It’s not illegal to work cash-in-hand so long as you comply with taxation obligations


1 July 2020 I International students are not seeking help from government authorities even when they realise they are being underpaid by their employers because they wrongly believe that they would be in legal trouble for working cash-in-hand.

A report, jointly produced by UNSW and UTS academics, however assures international students that they do not break any law by accepting their wages in cash.

“It is not illegal to accept wages in cash provided a worker complies with taxation obligations. Nor is it illegal for an employer to pay wages in cash, provided the employer complies with payslip and taxation obligations,” the 52-page survey report reads.



The study has further revealed why we often hears stories about international students from Nepal being exploited by their unscrupulous bosses.
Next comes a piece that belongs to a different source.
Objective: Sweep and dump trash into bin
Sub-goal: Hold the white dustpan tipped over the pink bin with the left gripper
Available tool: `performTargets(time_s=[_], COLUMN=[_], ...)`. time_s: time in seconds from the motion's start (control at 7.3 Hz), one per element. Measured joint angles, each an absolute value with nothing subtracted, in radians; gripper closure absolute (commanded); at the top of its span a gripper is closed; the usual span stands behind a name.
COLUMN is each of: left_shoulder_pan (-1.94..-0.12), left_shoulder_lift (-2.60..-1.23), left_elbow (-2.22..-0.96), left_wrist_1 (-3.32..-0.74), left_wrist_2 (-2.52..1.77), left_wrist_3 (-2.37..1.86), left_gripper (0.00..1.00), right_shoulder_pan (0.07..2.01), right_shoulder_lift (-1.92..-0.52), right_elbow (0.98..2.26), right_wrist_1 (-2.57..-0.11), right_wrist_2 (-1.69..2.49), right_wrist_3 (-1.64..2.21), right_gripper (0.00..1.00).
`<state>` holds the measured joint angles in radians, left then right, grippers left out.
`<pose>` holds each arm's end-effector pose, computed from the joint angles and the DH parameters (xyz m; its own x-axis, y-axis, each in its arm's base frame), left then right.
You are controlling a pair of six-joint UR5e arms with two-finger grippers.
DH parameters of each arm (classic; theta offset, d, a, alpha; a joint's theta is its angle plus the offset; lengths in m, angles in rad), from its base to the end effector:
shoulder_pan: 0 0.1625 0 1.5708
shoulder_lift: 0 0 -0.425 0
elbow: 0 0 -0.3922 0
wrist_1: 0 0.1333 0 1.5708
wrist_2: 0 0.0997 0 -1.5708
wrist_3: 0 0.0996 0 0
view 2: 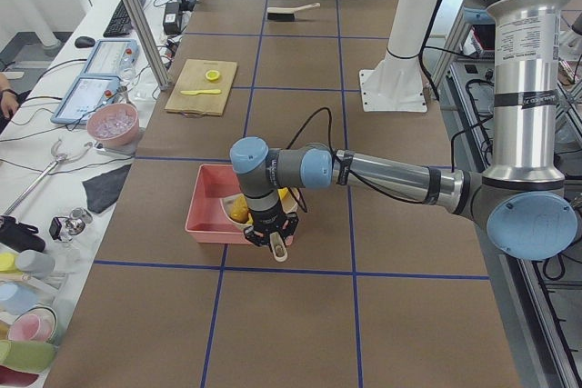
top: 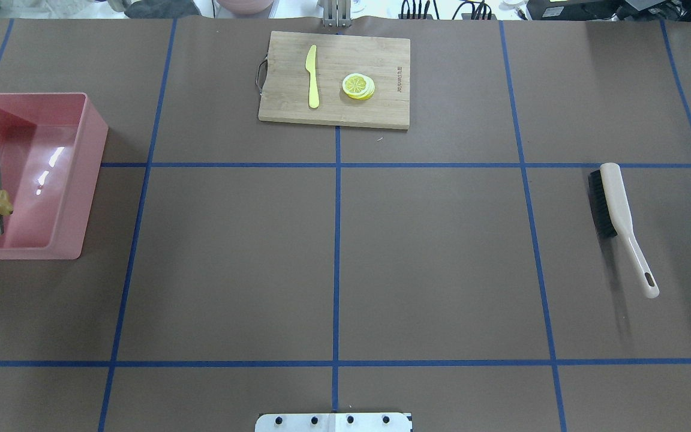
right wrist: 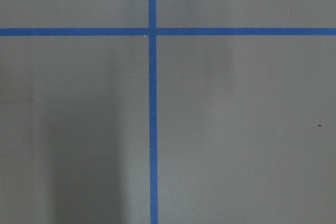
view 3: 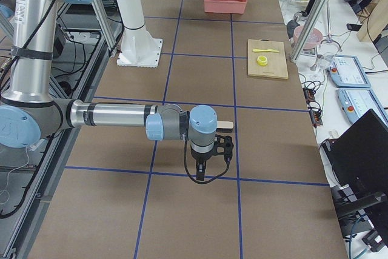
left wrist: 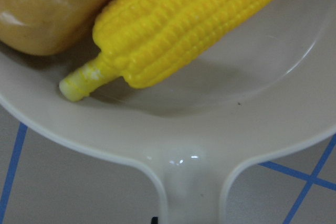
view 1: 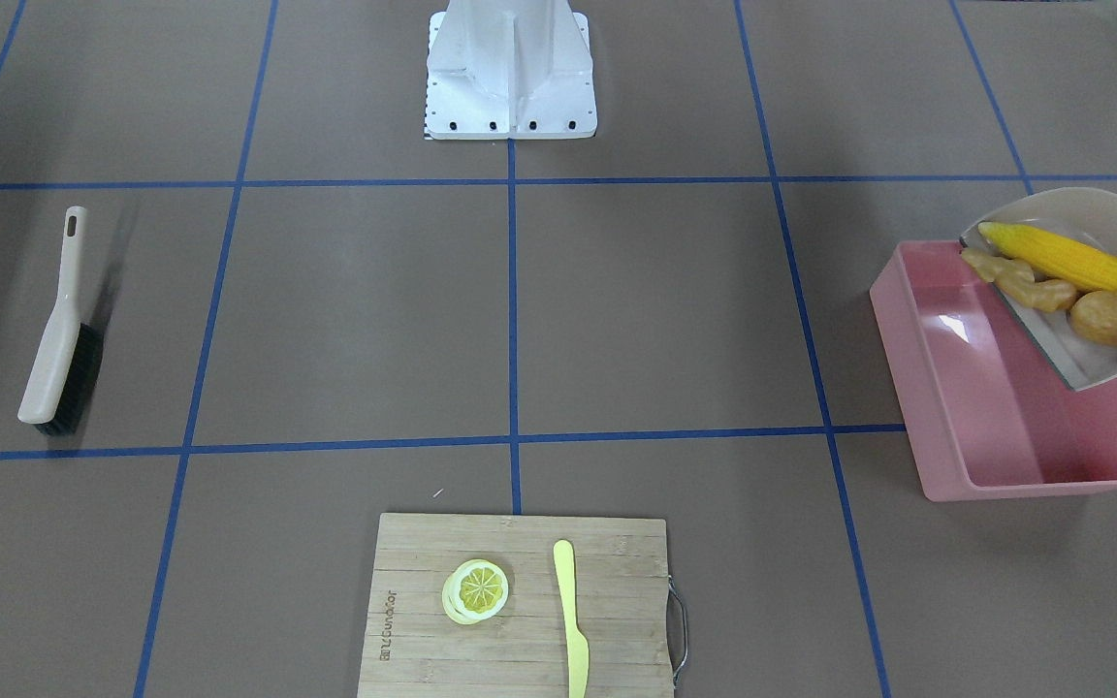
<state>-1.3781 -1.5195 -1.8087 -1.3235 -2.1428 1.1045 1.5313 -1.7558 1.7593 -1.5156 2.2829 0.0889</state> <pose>0.0098 -0.4648 0.6038 0.2031 0.9330 -0.2971 -0.8287 0.3254 0.4554 0.0517 -0.4203 0.6483 0.7554 0.0206 0.6549 -0.0278 0.9996 0.0005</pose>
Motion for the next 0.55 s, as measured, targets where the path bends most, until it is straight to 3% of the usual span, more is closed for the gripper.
performTargets(time_s=[0.55], left_shoulder_pan=[-1.361], left_shoulder_lift=[-1.614], left_elbow=[-1.806], left_wrist_1=[-1.14], left_wrist_2=[-2.021], left_wrist_3=[1.188], left_gripper=[1.0], right_shoulder_pan=[1.532], right_shoulder_lift=[-1.764], right_elbow=[1.759], right_wrist_1=[-1.513], right_wrist_2=[2.269], right_wrist_3=[0.087], right_gripper=[0.0])
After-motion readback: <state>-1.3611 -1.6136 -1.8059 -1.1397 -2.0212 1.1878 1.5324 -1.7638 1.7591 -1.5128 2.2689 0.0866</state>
It is, the report suggests, because Nepalese students seriously lack knowledge of Australian workplace rights.

The report authored by associate professors Bassina Farbenblum (UNSW) and Laurie Berg (UTS) says as many as 46% of Nepalese students who responded to the survey conducted in 2019 did not know that international students are entitled to the same minimum wage rates as Australian workers.

The research has also suggested that international students may be reluctant to report exploitation by employers because they wrongly believe that they have broken the law by agreeing to wages less than the legal rate.



“In fact, responsibility lies with an employer to pay their employee correctly; a worker is not in breach of employment law if they accept underpayment,” authors of the report say.

Indian students have been found to be particularly affected by this misconception with over 77% of students from India who participated in the research wrongly believed that international students were breaking the law if they agreed to be underpaid.

The report, titled International Students and Wage Theft in Australia, was the result of survey responses from 2,472 students who came from 103 different nations. Majority of the respondents arrived in the country after 2017.

International students from India (69%) and Nepal (61%) suffer from a fear of losing their jobs as opposed to only 34% students from China, the authors maintained in the report.

The comprehensive report on wage theft in Australia is part of the Information for Impact project funded by StudyNSW.